BigQuery is a fully managed, serverless data warehouse solution provided by Google Cloud Platform. It enables scalable analysis over petabytes of data with high performance and low latency. In the video, BigQuery is used as a source to extract a public dataset for the machine learning workflows.

💡TensorFlow

TensorFlow is an open-source software library for machine learning, developed by the Google Brain team. It provides a comprehensive ecosystem of tools, libraries, and community resources that lets researchers and developers build and deploy machine learning applications. In the video, TensorFlow 2.3 is selected as the machine learning framework for running the notebooks.

💡APIs

APIs, or Application Programming Interfaces, are protocols and tools for building software applications. They allow different software systems to communicate with each other, enabling the integration of functionality and data. In the video, APIs refer to the services provided by Google Cloud Platform that need to be enabled for the project to function correctly.

Highlights

Mike, a statistician and Googler, introduces the series on machine learning workflows using Vertex AI for ML Operations.

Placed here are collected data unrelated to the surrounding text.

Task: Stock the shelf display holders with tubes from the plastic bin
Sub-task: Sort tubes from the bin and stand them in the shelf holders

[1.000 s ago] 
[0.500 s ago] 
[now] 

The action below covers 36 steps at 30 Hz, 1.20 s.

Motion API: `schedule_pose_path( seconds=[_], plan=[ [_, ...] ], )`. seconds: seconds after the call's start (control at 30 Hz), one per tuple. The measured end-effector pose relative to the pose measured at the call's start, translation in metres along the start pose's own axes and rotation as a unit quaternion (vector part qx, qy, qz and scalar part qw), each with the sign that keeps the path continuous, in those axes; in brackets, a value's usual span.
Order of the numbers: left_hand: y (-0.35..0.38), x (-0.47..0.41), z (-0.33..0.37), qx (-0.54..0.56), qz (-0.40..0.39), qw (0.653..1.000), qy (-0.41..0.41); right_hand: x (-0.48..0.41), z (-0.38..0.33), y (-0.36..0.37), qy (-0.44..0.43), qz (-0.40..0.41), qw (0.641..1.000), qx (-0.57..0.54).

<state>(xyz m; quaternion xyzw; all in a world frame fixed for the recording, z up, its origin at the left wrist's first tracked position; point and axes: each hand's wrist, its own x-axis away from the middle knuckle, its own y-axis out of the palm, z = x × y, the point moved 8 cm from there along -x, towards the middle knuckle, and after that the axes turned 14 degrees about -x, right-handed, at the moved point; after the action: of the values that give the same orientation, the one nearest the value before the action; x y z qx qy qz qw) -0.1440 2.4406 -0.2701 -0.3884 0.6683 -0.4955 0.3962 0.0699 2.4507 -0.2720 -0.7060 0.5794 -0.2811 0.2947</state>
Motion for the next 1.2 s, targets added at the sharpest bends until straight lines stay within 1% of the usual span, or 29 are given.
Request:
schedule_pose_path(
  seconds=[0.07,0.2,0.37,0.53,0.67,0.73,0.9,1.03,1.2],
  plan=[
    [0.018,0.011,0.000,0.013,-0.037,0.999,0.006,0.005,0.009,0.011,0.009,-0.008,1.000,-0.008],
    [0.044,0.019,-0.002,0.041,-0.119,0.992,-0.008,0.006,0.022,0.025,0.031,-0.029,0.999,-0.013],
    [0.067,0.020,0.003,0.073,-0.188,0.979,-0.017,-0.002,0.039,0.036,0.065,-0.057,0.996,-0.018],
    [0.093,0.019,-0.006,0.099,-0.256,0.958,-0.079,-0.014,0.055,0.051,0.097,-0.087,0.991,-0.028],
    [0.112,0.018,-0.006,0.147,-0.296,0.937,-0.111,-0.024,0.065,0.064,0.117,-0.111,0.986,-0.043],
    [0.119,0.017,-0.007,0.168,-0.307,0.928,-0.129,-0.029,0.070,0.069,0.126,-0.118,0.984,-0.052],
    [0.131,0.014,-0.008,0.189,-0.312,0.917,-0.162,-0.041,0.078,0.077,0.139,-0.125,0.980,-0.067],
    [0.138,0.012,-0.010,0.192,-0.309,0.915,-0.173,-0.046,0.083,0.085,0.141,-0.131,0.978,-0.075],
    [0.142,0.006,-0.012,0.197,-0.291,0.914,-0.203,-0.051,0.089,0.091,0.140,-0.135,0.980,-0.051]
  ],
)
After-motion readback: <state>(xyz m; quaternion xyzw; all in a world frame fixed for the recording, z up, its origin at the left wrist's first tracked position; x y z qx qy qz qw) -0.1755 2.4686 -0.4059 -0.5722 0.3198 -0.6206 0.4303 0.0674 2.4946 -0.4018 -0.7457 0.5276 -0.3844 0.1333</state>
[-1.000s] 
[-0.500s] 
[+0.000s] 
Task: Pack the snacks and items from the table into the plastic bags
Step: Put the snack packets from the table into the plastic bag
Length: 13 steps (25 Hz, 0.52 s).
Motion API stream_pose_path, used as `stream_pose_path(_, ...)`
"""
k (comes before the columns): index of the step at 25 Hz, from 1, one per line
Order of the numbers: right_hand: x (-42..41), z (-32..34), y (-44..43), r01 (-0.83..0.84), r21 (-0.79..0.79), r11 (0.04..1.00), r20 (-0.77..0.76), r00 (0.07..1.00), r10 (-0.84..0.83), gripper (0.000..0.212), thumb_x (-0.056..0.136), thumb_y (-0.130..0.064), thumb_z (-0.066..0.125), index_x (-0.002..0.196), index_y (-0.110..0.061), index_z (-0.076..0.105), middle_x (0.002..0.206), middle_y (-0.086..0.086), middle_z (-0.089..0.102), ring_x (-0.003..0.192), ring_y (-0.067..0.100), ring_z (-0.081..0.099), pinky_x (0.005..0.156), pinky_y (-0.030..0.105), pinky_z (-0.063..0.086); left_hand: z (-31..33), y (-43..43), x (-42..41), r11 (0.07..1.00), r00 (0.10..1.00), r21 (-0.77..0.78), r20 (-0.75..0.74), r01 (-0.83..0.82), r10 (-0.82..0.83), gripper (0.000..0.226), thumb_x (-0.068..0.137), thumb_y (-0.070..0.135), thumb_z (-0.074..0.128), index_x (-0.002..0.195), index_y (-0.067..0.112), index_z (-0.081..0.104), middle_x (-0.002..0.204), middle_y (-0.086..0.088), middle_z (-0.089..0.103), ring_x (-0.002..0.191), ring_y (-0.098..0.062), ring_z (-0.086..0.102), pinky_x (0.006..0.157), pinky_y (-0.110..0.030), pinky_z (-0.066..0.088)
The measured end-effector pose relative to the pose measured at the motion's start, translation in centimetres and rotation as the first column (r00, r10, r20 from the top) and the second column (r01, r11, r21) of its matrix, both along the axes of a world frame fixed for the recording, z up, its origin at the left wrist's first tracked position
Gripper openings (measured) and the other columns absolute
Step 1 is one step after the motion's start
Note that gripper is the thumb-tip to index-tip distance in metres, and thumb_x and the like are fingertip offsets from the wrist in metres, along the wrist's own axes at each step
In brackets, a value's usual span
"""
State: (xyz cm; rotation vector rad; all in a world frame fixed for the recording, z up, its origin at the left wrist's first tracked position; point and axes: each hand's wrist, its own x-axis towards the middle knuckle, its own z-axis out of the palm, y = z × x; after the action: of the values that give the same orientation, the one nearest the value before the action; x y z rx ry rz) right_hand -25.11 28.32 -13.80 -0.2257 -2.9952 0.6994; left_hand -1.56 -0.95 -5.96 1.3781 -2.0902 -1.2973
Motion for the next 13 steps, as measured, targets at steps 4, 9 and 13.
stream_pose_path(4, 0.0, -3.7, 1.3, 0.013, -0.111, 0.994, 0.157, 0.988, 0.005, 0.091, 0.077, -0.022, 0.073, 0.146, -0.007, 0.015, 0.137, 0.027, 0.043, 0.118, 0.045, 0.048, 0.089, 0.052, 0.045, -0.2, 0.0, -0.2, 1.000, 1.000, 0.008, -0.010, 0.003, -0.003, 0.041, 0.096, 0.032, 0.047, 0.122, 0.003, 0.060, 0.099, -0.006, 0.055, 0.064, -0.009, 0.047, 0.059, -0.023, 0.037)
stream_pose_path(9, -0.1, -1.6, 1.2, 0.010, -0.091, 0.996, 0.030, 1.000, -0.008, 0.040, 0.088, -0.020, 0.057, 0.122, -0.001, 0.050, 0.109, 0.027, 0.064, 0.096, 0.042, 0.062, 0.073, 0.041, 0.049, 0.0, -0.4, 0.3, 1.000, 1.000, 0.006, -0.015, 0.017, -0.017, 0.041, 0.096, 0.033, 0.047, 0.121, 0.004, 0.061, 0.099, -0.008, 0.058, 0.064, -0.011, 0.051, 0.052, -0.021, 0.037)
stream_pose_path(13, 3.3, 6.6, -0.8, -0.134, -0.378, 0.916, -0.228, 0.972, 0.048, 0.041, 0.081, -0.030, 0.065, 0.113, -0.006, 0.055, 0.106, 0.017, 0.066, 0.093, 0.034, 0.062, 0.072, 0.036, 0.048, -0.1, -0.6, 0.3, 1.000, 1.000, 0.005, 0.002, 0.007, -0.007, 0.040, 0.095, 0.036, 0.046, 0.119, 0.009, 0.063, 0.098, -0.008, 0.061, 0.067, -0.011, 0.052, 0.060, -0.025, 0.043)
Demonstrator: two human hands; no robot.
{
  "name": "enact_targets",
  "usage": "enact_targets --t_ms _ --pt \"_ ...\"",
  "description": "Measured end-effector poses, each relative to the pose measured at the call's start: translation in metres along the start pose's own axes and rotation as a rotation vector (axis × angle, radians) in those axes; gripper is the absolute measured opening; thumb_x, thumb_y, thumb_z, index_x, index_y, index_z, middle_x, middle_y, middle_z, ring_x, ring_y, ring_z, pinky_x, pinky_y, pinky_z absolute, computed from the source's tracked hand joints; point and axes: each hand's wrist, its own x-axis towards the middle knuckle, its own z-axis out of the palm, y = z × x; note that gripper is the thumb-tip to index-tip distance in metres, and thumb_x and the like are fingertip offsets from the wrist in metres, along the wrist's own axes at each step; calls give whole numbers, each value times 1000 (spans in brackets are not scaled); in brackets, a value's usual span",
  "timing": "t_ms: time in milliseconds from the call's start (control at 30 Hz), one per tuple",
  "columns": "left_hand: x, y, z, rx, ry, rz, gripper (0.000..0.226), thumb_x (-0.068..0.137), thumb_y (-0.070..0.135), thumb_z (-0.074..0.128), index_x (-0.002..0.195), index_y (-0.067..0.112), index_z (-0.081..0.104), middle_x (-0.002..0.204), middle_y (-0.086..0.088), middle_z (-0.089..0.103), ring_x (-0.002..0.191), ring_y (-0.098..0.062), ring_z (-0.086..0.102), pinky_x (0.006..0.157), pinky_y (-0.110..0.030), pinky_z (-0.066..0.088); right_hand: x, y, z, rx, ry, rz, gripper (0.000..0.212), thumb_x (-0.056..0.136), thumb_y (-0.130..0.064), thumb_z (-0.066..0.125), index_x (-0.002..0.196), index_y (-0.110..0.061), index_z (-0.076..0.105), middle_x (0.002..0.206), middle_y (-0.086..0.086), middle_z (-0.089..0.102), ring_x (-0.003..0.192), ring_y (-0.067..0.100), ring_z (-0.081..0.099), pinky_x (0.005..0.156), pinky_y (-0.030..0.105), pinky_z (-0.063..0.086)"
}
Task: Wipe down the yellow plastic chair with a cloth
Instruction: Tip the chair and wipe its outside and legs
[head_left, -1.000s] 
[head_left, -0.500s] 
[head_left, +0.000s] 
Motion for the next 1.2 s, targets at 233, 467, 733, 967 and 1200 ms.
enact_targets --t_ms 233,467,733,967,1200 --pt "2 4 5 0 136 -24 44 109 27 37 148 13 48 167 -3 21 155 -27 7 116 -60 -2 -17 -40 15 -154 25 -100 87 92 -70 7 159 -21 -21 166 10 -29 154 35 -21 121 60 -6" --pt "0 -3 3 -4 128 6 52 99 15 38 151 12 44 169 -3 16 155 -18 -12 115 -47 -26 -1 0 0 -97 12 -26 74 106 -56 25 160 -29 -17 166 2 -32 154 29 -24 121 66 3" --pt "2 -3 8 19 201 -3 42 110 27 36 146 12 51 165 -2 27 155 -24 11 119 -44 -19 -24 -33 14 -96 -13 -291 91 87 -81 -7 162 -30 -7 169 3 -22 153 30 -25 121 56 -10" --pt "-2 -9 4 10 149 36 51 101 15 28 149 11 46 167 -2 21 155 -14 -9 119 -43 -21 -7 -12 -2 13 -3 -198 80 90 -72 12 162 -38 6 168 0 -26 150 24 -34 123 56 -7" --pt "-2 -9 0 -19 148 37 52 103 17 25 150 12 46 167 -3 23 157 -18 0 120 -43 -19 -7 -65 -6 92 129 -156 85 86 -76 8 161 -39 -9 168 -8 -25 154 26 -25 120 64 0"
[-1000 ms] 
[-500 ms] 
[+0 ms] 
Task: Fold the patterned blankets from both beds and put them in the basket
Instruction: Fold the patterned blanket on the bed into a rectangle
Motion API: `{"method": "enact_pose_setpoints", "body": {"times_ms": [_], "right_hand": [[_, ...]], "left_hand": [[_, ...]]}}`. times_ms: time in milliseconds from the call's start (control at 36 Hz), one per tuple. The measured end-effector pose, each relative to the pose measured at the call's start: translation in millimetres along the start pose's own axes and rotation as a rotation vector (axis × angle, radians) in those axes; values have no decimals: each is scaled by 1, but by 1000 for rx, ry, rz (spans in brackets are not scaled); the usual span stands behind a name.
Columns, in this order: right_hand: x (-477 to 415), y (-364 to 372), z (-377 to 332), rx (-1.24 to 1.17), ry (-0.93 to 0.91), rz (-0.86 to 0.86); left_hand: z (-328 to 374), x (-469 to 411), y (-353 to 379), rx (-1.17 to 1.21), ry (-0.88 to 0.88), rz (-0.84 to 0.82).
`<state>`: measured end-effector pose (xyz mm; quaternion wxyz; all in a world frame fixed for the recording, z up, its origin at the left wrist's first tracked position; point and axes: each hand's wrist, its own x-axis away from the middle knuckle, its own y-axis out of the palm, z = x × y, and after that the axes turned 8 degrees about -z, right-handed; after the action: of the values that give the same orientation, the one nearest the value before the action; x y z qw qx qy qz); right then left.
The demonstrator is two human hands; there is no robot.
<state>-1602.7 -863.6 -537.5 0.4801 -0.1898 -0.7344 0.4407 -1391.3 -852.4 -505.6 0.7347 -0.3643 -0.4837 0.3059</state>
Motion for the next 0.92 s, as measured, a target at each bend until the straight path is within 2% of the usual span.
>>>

The project involves end-to-end machine learning workflows encapsulated in Jupyter notebooks.

The series covers data preparation, model training, evaluation, deployment, and automation.

Google Cloud environment is used to run the notebooks, with a new project created for the purpose.

A new user managed notebook instance is set up with TensorFlow 2.3 for the series.

The project is named 'stat mik demo 3' and is located in the US Central region.

Google Cloud Storage bucket is created for storing data and model artifacts.

Public dataset from BigQuery is used for demonstration - 'ulb fraud detection'.

Data extraction from BigQuery to the storage bucket is orchestrated using Jupyter notebooks.

Google Cloud's AI Platform is updated to interact with the latest modules and components.

Cost management is discussed, with options to delete the project or individual resources to avoid charges.

The series aims to make AI and ML practices more collaborative, accurate, and approachable.

GitHub repository is mentioned for further resources, corrections, and improvements.

The video provides a step-by-step guide for setting up the environment for ML workflows.

The use of JupyterLab is highlighted for running and managing notebooks.

Pipeline components for Google Cloud are installed and updated for orchestration.

Plotly is installed for interactive graphing in future notebooks.

The setup process is designed to be cost-effective and easy to clean up after experimentation.